== Exercise ==
Using the data that follows, return exactly the lines from the one that contains "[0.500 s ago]" through the one that contains "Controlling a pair", ends included.

++++++++++++++++++++

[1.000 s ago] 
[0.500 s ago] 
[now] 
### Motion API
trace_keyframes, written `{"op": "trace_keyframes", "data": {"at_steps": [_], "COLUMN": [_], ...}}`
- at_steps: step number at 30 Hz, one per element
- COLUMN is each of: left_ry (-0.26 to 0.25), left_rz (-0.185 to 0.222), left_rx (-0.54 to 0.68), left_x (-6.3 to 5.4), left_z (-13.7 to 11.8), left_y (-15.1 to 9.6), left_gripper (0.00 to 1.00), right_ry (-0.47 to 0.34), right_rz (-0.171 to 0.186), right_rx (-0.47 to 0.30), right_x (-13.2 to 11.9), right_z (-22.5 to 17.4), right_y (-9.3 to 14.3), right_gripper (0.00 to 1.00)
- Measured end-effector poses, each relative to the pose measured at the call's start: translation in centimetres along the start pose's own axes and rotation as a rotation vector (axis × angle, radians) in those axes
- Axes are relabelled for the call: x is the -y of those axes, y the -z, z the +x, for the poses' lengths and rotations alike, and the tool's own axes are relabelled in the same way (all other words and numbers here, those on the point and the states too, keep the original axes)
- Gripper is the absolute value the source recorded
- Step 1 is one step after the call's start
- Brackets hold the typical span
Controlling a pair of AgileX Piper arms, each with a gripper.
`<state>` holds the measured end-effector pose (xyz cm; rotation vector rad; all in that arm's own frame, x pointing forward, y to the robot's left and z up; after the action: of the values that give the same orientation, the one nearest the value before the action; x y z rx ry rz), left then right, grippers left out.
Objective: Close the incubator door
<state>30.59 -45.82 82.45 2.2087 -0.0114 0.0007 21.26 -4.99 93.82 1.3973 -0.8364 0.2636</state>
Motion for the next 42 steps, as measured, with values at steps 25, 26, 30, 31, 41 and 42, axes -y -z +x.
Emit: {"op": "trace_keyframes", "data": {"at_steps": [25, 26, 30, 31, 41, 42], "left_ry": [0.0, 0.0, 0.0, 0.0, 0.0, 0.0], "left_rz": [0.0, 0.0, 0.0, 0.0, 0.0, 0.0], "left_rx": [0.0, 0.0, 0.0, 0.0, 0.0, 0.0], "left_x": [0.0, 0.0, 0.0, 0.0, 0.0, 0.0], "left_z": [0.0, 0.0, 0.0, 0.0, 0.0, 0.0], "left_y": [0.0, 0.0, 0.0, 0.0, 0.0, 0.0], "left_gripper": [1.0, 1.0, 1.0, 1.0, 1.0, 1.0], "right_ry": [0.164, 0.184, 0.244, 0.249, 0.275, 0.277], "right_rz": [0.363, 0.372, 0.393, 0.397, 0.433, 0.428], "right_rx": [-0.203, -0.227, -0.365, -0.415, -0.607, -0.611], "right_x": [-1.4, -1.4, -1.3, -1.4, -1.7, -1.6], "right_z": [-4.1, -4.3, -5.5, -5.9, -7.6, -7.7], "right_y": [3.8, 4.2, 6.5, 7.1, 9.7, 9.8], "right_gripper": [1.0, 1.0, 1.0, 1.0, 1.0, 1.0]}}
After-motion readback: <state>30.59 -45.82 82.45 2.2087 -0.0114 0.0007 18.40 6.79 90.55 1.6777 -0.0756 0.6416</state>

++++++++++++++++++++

== Exercise solution ==
[0.500 s ago] 
[now] 
### Motion API
trace_keyframes, written `{"op": "trace_keyframes", "data": {"at_steps": [_], "COLUMN": [_], ...}}`
- at_steps: step number at 30 Hz, one per element
- COLUMN is each of: left_ry (-0.26 to 0.25), left_rz (-0.185 to 0.222), left_rx (-0.54 to 0.68), left_x (-6.3 to 5.4), left_z (-13.7 to 11.8), left_y (-15.1 to 9.6), left_gripper (0.00 to 1.00), right_ry (-0.47 to 0.34), right_rz (-0.171 to 0.186), right_rx (-0.47 to 0.30), right_x (-13.2 to 11.9), right_z (-22.5 to 17.4), right_y (-9.3 to 14.3), right_gripper (0.00 to 1.00)
- Measured end-effector poses, each relative to the pose measured at the call's start: translation in centimetres along the start pose's own axes and rotation as a rotation vector (axis × angle, radians) in those axes
- Axes are relabelled for the call: x is the -y of those axes, y the -z, z the +x, for the poses' lengths and rotations alike, and the tool's own axes are relabelled in the same way (all other words and numbers here, those on the point and the states too, keep the original axes)
- Gripper is the absolute value the source recorded
- Step 1 is one step after the call's start
- Brackets hold the typical span
Controlling a pair of AgileX Piper arms, each with a gripper.

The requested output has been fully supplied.